A herbaceous perennial herb of 2 years old from which the rhizone, roots and stolon are steam distilled and collected before flowering. Growing in areas of watery places amongst the British Isles, across Europe and Asia, it is adaptable in dry, stony conditions to rich heavy loamy, moist areas, therefore covering many geographical locations. Growing to a height of 50 - 150 cm when in bloom, has a dense head of clustered fragrant white, sometimes slightly pink flowers, which blooms in late spring and early summer.
Harvest the root in the autumn of the first or second year. Two references suggested harvesting in the second year, but another reference reported that the roots will deteriorate in quality by the autumn of the second year so harvest accordingly. This is one of the top-selling sedatives in Europe, and is still growing in popularity in the United States and the rest of the world. It also make an attractive and fragrant addition to the home flower or herb garden.

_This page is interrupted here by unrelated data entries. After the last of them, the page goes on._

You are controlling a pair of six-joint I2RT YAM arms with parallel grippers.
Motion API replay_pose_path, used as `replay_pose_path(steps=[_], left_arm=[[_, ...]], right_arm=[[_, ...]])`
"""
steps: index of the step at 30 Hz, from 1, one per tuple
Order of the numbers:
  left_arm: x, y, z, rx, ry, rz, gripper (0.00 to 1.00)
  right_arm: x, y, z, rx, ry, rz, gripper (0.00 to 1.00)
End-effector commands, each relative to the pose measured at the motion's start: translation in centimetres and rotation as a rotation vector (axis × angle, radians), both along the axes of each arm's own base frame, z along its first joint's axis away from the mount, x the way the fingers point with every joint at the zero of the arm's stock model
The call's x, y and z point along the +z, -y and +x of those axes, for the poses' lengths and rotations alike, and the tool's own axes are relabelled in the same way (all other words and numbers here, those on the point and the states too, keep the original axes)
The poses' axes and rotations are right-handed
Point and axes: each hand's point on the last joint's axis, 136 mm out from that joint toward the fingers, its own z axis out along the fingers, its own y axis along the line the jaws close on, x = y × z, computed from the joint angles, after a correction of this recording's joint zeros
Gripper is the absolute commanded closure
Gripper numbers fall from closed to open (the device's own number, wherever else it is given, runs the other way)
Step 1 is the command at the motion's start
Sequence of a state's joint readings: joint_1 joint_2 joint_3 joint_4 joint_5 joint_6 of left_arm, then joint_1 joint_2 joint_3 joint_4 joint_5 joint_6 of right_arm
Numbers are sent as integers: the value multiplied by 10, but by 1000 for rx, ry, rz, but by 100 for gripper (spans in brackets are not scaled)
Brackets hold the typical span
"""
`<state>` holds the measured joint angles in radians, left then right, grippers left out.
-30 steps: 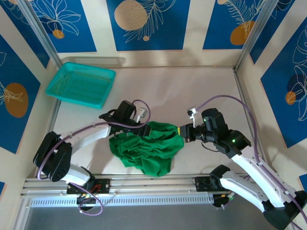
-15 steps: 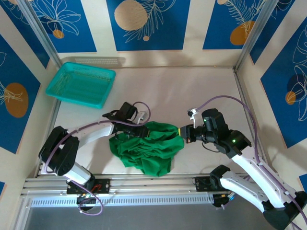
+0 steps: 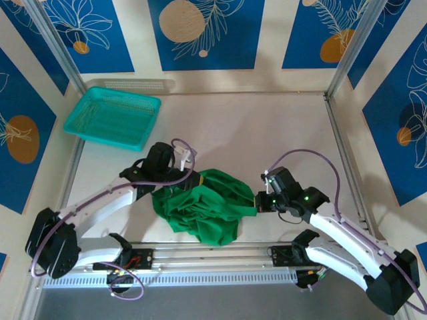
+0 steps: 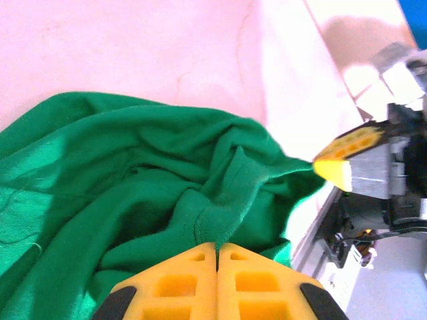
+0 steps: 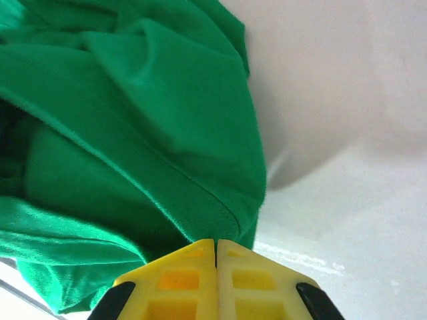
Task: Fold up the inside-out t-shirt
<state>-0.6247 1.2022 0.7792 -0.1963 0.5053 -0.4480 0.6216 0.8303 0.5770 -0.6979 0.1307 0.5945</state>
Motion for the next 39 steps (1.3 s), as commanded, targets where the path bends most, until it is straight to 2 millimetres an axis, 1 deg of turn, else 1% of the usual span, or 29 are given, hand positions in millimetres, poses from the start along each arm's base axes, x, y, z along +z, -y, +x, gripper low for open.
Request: replay_pose_path(steps=[1, 5, 6, 8, 12, 14, 16, 18, 21, 22, 23, 24, 25, 26, 28, 29, 30, 31, 33, 34, 35, 36, 38, 39], left_arm=[[-10, -2, -18, -27, -62, -11, 100], [-9, -7, -24, -27, -59, -12, 100], [-7, -7, -25, -28, -58, -16, 100], [-3, -8, -27, -30, -53, -21, 100], [2, -8, -29, -37, -50, -25, 100], [3, -8, -29, -41, -54, -24, 100], [6, -7, -29, -42, -48, -31, 100], [13, -8, -27, -32, -34, -32, 100], [29, -11, -22, -8, 7, -26, 100], [35, -12, -20, 1, 21, -23, 100], [42, -13, -18, 10, 40, -20, 100], [51, -14, -16, 16, 57, -18, 100], [59, -15, -14, 24, 74, -17, 100], [70, -16, -13, 29, 98, -19, 100], [101, -19, -10, 39, 169, -35, 100], [121, -22, -8, 46, 226, -42, 100], [146, -24, -6, 49, 309, -61, 100], [169, -27, -7, 50, 382, -83, 100], [229, -35, -10, 72, 558, -153, 100], [254, -39, -13, 77, 629, -181, 100], [283, -42, -18, 75, 699, -210, 100], [311, -46, -26, 62, 757, -239, 100], [356, -49, -46, 12, 832, -298, 100], [373, -51, -55, -6, 860, -329, 100]], right_arm=[[0, -6, 10, -31, 14, 11, 90], [-2, -17, 10, 37, -2, -6, 67], [-3, -18, 10, 50, -5, -23, 64], [-5, -18, 8, 56, -19, -53, 63], [-11, -27, 9, 52, -29, -50, 62], [-14, -22, 15, 11, -16, -93, 62], [-15, -14, 24, -45, -3, -141, 63], [-16, -14, 28, -55, -11, -179, 66], [-14, -2, 30, -108, 6, -319, 77], [-12, 5, 29, -149, 18, -364, 81], [-7, 11, 29, -192, 42, -396, 88], [-1, 16, 27, -239, 69, -402, 100], [6, 16, 27, -262, 105, -391, 100], [17, 16, 27, -280, 152, -373, 100], [50, 22, 31, -332, 245, -344, 100], [75, 27, 36, -349, 309, -331, 100], [101, 28, 42, -345, 381, -313, 100], [125, 25, 49, -320, 455, -292, 100], [186, 11, 64, -204, 634, -232, 100], [215, 6, 67, -168, 714, -199, 100], [248, 5, 69, -162, 788, -163, 100], [280, 8, 67, -166, 847, -122, 100], [341, 17, 56, -188, 926, -4, 100], [365, 21, 49, -192, 945, 59, 100]])
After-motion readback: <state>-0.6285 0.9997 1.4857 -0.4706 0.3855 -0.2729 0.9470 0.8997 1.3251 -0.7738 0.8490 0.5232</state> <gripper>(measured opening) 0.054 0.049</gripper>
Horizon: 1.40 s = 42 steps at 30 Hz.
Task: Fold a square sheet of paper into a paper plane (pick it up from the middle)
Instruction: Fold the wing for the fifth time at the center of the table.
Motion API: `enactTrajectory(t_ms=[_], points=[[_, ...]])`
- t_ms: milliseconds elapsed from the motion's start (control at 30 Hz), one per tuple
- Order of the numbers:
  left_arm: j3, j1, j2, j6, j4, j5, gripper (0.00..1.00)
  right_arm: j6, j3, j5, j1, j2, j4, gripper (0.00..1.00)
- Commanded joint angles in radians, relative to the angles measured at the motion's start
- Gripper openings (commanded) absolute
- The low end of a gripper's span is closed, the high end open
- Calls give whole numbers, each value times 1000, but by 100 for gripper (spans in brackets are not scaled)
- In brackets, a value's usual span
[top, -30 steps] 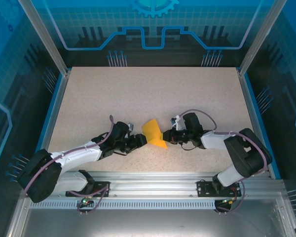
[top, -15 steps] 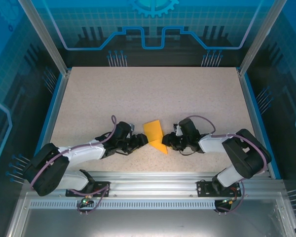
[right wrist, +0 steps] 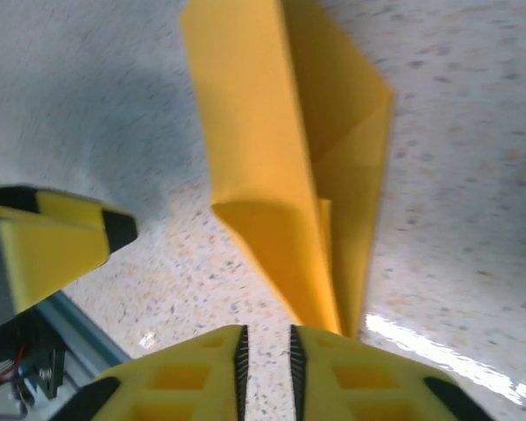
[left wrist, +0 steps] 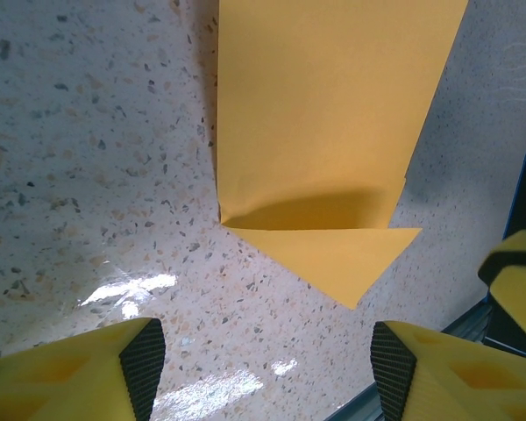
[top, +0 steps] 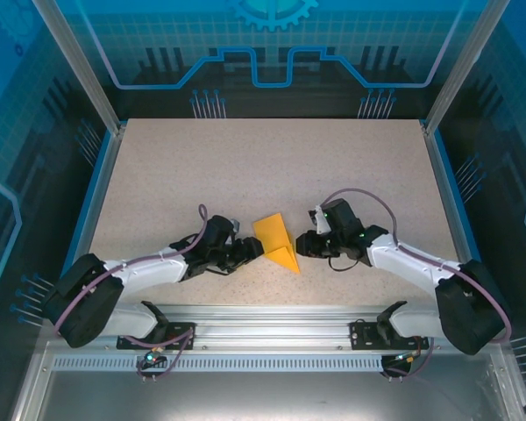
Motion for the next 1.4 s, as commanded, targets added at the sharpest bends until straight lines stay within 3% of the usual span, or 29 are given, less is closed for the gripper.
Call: enactTrajectory(t_ms=[0, 200, 400, 733, 1367], points=[[32, 5, 18, 7, 12, 16, 67, -84, 72, -64, 62, 73, -50, 16], [36, 4, 29, 5, 13, 18, 67, -111, 155, -35, 83, 215, -53, 12], [41, 5, 33, 12, 11, 25, 67, -134, 170, -29, 29, 289, -41, 12], [70, 5, 70, 24, 19, 45, 67, -145, 109, -122, -89, 348, 44, 13], [177, 2, 251, 5, 98, 83, 70, -159, 72, -151, -154, 433, 89, 13]])
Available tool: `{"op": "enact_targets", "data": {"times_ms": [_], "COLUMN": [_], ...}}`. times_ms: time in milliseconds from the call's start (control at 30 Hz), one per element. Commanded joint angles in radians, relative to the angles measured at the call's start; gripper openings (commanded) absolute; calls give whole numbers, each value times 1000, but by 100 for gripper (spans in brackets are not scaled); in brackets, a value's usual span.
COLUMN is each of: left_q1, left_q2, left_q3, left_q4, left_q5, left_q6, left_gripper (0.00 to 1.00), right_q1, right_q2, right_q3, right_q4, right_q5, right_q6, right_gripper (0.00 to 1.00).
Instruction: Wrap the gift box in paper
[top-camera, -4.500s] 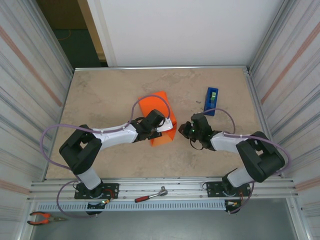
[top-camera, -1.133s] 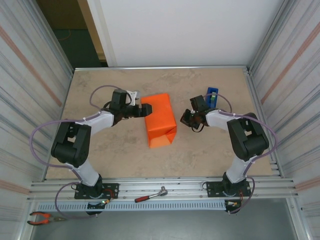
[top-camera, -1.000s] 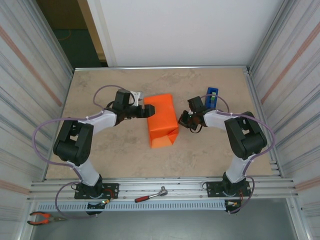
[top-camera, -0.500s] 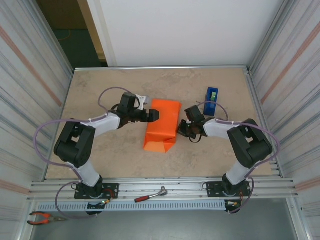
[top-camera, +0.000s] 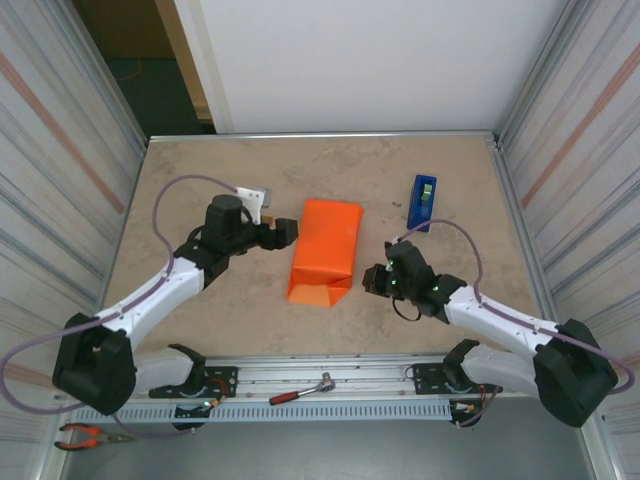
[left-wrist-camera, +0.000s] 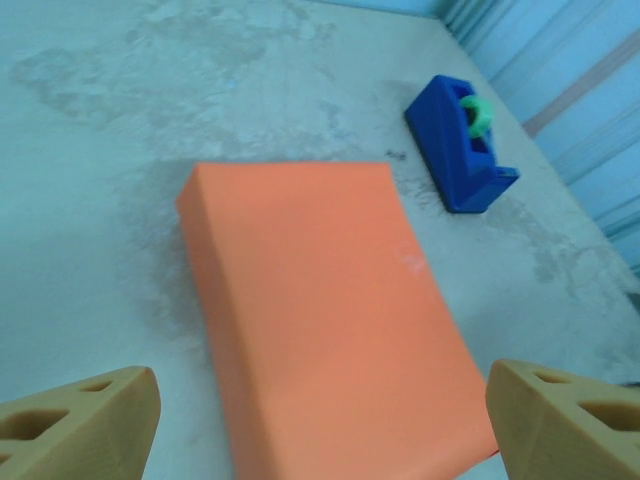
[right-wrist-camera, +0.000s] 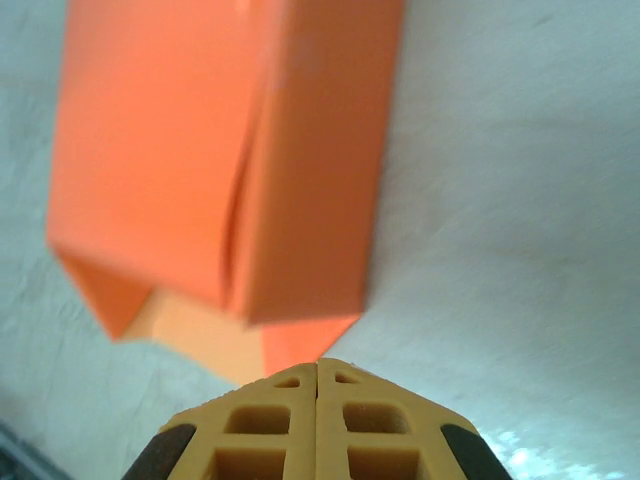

A highly regarded oil since medieval times, it used to be known as "all heal". Often recommended in the West as a sedative and is also used to treat "nervous stomach" for irritable, nervous tension or restlessness in insomnia, migraine, intestinal colic, rheumatism, and a general pain reliever. Considered amongst many, for its 'all-heal' like properties that have since served European cultures for cholera, epilepsy and for skin complaints. In Asia, especially Chinese medicine, is commonly used for backaches, colds, menstrual problems, bruises and sores.
Safety Precautions : Flammable.
Blends well with : Cedarwood, Lavender, Mandarin, Patchouli, Petitgrain Pine, and Rosemary.
FACT : Valerian tincture was used in WWI and WWII to treat shell shock, nervousness and stress. Valerian root has a very strong odor that attracts cats similar to catnip. According to folklore, in 18th century apothecaries, the quality of valerian root was determined by the way in which cats reacted to it.